Ingredientes:
Un calabacín o dos (el mío era muy grande y me dio para 4 trozos), una cebolla, dos zanahorias, dos tomates, 100 gr. de soja texturizada fina y queso rallado.
Preparación
Antes de nada, cortamos el calabacín por la mitad y a lo largo, le hacemos unos cortes en forma de rejilla y los metemos al microondas hasta que estén blandos para poder vaciarlos.
Mientras, picamos bien la cebolla y la zanahoria y la sofreímos con un poco de aceite de oliva virgen extra y sal.

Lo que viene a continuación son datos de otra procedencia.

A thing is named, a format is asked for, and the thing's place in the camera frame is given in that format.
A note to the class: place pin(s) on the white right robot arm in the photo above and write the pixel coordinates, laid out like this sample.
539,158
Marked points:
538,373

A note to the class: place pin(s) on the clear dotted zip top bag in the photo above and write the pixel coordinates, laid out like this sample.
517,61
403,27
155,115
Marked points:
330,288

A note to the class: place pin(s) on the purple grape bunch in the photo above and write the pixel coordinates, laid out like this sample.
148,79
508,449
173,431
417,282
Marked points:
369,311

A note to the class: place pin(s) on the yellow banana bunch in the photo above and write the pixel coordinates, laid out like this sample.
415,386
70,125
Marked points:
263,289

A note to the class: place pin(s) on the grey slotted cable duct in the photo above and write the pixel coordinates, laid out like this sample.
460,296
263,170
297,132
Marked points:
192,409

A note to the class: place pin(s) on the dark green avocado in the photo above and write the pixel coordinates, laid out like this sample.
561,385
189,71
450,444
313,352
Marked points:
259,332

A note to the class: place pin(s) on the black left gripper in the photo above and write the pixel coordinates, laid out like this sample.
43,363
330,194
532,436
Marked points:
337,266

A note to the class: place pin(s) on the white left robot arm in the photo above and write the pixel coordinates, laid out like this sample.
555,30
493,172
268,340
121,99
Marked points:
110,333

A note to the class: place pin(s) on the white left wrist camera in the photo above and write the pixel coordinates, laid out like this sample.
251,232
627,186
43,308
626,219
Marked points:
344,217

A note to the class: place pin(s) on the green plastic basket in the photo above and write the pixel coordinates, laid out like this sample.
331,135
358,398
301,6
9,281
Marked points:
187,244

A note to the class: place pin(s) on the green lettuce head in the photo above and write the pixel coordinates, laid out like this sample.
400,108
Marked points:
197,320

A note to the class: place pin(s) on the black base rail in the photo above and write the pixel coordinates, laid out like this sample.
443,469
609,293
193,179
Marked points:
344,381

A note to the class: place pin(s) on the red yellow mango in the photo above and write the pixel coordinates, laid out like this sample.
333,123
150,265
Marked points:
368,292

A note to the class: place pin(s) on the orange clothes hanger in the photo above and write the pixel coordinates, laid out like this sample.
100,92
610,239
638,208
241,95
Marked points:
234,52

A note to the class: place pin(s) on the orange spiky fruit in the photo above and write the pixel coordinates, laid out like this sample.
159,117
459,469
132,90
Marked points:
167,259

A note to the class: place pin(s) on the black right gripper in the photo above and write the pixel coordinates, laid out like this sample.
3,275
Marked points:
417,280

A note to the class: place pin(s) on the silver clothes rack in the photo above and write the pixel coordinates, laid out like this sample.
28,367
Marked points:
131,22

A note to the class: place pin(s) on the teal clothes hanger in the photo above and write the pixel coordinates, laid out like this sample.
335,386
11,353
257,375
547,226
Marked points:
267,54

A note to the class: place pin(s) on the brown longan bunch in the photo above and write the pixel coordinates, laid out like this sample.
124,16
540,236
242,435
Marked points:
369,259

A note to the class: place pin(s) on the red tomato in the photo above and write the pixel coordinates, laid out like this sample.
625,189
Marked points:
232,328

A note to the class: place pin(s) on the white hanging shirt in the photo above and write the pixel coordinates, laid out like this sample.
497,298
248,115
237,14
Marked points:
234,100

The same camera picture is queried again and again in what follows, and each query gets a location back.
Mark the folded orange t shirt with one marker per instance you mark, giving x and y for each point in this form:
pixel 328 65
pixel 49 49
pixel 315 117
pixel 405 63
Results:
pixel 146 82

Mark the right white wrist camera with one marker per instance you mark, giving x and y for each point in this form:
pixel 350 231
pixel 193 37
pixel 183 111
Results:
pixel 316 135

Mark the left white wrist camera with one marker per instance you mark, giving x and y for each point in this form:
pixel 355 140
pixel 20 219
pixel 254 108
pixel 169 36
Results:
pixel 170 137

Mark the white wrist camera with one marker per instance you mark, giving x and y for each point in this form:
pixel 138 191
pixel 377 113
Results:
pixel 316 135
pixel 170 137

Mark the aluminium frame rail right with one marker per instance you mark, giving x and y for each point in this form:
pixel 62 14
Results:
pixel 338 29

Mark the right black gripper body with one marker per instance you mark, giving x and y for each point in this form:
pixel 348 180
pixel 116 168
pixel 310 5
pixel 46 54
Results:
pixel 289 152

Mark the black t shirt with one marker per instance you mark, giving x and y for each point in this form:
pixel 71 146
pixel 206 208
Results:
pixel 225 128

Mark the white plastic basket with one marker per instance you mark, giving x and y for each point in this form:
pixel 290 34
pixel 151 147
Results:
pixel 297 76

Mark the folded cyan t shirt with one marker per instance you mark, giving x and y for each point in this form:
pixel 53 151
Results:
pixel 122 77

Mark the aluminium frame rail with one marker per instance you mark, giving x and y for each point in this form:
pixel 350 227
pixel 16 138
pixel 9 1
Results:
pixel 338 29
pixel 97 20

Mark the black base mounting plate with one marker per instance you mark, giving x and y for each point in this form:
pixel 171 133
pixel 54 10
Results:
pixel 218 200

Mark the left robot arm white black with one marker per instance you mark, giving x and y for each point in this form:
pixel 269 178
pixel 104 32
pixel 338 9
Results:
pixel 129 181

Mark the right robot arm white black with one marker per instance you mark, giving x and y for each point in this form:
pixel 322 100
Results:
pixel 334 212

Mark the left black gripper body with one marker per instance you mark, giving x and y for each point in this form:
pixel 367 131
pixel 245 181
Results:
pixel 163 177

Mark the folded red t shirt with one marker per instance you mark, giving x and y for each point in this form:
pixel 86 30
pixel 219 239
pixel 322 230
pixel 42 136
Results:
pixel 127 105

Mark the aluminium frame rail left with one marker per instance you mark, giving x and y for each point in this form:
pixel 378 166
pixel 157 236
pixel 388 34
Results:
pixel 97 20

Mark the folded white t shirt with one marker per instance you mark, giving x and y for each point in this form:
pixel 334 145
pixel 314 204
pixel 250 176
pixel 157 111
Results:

Cuando está a nuestro gusto, agregamos la soja texturizada (en este caso no es necesario remojarla antes) y le damos unas vueltas para que coja sabor.
Añadimos los tomates, pelados y rallados, ajo en polvo, orégano, pimienta negra y un poco de pimentón.
Ponemos fuego medio y dejamos que se cocine un ratito.
Cuando los calabacines están en su punto, los vaciamos con cuidado para no romperlos y reservamos las cáscaras.
Troceamos la carne y la agregamos a la sartén.
Cocinamos un poco más todo junto y rectificamos la sal y las especias, si es necesario.
Colocamos las cáscaras de calabacín sobre una bandeja de horno, las rellenamos con nuestra mezcla, cubrimos con queso rallado y gratinamos unos minutos al horno. ¡A comer!
Si nos sobra relleno, es genial para combinarlo con pasta.